Thankfully the USPS makes it easy to pay for shipping online and have them pick up at the house.  But, Having to trim down the paper I printed the mailing 'labels' on and then use a ton of tape to secure them to the package was a bit of a pain.  I know some use regular full size labels in their printer, but I use my printer constantly for other things and know that it would be a pain to constantly load the labels and not have my kids drawing on them (they have a habit of pulling paper for the printer tray to color on.  

Anyway, I've had my eye on one of these label printers for a little while and I finally pulled the trigger and I love it.   Etsy had an ad to purchase one at a discounted price through Endicia ($159 with free priority shipping)  Amazon is a bit more and eBay always has some rolling through.  

This is the dymo Labelwriter 4XL and I use it with a mac.

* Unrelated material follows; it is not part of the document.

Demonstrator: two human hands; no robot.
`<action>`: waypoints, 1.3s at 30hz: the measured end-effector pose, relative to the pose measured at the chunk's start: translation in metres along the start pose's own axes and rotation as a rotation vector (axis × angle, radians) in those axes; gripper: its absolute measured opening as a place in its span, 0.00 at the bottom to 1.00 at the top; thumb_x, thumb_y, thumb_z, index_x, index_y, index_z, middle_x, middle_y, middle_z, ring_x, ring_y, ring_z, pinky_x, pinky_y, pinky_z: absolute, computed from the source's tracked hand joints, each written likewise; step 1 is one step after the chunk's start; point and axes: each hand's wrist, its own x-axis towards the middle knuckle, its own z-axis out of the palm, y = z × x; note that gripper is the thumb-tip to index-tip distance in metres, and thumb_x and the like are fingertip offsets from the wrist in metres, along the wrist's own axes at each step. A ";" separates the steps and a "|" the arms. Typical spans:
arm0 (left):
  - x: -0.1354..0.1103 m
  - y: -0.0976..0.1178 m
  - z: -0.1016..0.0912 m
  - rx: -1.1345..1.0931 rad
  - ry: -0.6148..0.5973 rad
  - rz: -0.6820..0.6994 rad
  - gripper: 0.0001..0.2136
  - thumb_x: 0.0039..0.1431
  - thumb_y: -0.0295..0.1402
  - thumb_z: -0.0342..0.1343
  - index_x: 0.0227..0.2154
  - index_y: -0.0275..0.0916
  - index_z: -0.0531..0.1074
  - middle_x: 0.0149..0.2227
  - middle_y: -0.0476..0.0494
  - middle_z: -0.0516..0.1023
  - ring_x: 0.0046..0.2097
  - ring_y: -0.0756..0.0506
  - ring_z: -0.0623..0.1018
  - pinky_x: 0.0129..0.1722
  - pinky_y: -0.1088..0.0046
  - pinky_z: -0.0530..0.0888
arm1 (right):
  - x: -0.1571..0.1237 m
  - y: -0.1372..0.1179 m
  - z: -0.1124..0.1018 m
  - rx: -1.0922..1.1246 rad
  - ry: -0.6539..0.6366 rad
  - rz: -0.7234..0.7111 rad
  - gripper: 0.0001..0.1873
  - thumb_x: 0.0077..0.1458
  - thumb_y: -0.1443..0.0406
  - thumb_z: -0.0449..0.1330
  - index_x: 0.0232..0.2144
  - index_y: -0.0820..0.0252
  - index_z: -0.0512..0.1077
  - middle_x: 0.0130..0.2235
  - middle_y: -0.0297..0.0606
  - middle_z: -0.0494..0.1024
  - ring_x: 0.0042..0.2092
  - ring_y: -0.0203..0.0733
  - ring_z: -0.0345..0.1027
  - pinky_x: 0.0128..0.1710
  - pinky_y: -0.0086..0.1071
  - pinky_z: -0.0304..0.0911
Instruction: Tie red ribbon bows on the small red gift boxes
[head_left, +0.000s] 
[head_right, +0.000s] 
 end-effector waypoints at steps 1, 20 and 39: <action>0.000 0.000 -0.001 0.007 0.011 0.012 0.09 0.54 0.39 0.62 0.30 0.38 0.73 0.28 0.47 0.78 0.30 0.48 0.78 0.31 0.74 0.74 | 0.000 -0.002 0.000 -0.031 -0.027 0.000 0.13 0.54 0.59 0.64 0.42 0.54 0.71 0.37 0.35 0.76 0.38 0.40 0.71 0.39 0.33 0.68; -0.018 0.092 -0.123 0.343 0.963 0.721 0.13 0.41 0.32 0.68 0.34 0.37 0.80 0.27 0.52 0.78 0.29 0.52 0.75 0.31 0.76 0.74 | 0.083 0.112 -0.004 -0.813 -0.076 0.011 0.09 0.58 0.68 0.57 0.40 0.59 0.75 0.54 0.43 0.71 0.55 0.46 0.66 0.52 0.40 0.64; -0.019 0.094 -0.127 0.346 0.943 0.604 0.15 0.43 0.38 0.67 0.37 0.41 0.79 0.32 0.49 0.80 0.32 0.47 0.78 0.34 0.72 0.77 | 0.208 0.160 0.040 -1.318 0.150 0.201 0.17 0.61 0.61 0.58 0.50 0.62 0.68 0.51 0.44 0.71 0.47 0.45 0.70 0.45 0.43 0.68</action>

Installation was pretty simple - I downloaded the driver software online and ran it before connecting the cable as indicated in the instructions.  I then plugged it in and got it working on the first try.  Loading the label roll was easy enough (I watched a youtube vid of how to do it just to make sure I was doing it right)

Printing a label with etsy is very easy as they have a 4x6 label option in the screen where you purchase your label.  When printer, I usually choose to print the label darker but it isn't required.   

With other sites and a mac it seems to require a few more steps.  I found a forum that gave great instructions.  Basically with usps, paypal, eBay, etc. you open the label as a pdf, and make a couple alterations that are quick once you get used to them and it works great.

It's probably just as easy or easier with windows.  But I have no experience with it using windows.  

Yes, it is expensive.  Replacement labels seem reasonable but are an added expense.  Amazon seems to have them for around $13 for 220 for dymo brand and around $10 for 220 of a generic brand.  I'm sure I'll save that much in packing tape.

I'm pleased with my purchase.  If you print a lot of labels, you may want to consider it.  I don't print all that many, but I sell enough items to easily pay for it.


----------



## jeff

Are you using this with Click-N-Ship right off the web?


----------



## OKLAHOMAN

I use one directly off Pay Pal, Endicia every day and have at times directly off USPS Click and Ship.


----------